Pourquoi existe-t-il cette inégalité de traitement entre les salaires qui travaillent souvent dans des conditions plus difficiles, loin de leurs familles, affrontés à toutes sortes de dangers, et les autres travailleurs terrestres ? Un premier pas a été fait dans ce sens, bien qu’il soit incomplet, en étendant l’applicabilité de certaines branches du régime de la sécurité sociale aux marins.
Une éventuelle solution de la crise libanaise doit impérativement être accompagnée d’un grand mouvement législatif dans tous les domaines et notamment en matière sociale, surtout si on tient compte que les inégalités sociales constituent une des causes indirectes internes de cette guerre.
Cet alignement ne signifie pas une disparition totale de tout particularisme maritime, puisqu’il faut admettre que malgré l’évolution technologique, qui a entraîné une nette amélioration de la situation des marins, la spécificité du travail maritime nécessite toujours des règles particulières adaptées aux exigences de la navigation.
En France, malgré la politique générale d’alignement de la législation sociale maritime sur celle du droit terrestre, le législateur tient toujours compte de la spécificité maritime en renvoyant à des décrets d’application.
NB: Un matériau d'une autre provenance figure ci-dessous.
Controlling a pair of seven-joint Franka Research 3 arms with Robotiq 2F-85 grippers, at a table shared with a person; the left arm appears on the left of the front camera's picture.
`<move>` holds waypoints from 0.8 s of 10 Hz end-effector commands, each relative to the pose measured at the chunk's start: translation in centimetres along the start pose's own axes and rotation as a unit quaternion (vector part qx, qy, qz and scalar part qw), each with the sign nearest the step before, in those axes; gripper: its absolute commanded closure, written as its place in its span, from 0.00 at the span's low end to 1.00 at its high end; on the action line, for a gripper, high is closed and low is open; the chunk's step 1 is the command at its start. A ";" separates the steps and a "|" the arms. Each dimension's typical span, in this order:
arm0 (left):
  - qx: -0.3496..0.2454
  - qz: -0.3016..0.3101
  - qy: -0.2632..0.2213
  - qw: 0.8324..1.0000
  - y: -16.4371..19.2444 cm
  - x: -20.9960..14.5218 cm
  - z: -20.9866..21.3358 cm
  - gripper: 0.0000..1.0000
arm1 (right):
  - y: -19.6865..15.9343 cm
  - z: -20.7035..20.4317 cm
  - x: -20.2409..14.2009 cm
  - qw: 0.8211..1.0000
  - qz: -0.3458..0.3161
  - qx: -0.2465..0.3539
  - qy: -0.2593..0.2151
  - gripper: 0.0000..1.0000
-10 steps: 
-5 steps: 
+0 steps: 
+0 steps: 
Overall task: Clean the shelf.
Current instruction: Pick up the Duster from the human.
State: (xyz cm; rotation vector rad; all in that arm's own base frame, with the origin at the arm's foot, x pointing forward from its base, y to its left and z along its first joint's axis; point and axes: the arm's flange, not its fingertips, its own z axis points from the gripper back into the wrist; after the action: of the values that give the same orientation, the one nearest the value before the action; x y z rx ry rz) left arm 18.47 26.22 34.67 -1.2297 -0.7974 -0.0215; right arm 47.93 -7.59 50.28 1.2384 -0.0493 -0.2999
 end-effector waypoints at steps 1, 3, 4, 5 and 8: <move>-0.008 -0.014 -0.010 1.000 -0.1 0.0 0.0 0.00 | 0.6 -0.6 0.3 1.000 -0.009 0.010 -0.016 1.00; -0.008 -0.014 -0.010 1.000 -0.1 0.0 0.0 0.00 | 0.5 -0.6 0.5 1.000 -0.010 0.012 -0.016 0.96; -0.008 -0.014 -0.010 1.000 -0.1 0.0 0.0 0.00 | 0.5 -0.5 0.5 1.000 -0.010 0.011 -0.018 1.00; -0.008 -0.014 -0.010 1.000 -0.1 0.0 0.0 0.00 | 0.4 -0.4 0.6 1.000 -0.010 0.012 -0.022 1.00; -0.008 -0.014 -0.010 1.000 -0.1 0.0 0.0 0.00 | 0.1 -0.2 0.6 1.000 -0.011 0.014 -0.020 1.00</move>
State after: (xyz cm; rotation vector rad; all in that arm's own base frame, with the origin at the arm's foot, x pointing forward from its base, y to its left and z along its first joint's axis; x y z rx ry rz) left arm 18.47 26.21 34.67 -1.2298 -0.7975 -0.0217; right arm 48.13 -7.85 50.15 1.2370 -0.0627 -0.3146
Par ailleurs, il existe un autre phénomène qui menace le statut du marin, c’est l’internationalisation de l’activité maritime. En effet, les raisons économiques ont amené le législateur français à adopter, comme la plupart de ses partenaires européens, un pavillon “bis”, en attendant l’éventuelle création d’un pavillon européen.
Cette nouvelle situation accentuera l’existence d’un droit social maritime à deux vitesses; le premier sera appliqué sur les marins travaillant à bord des navires immatriculés en France métropolitaine, qui auront une protection similaire aux salariés terrestres, mais dont leur nombre est très limité, le second sera appliqué à une plus grande population maritime travaillant sur les navires immatriculés aux T.A.A.F. et qui ne bénéficient que d’une protection sociale maritime, pendant cette période de crise de la marine marchande dans les pays traditionnels maritimes, devant l’absence ou l’insuffisance de la législation sociale dans certains pays comme le Liban, le rôle des conventions internationales relatives au travail maritime devient de plus en plus important.
Dans l’état actuel de la legislation internationale du travail, plusieurs étapes restent encore à franchir pour que les conventions internationales jouent pleinement leur rôle. Effectivement, elles n’assurent qu’une protection minimale, en rapport avec les capacités économiques des pays en voie de développement. Au problème économique s’ajoute celui du champ d’application. Comment peut-on renforcer le rôle de ces conventions si elles ne s’appliquent qu’aux pays qui les ont ratifiées.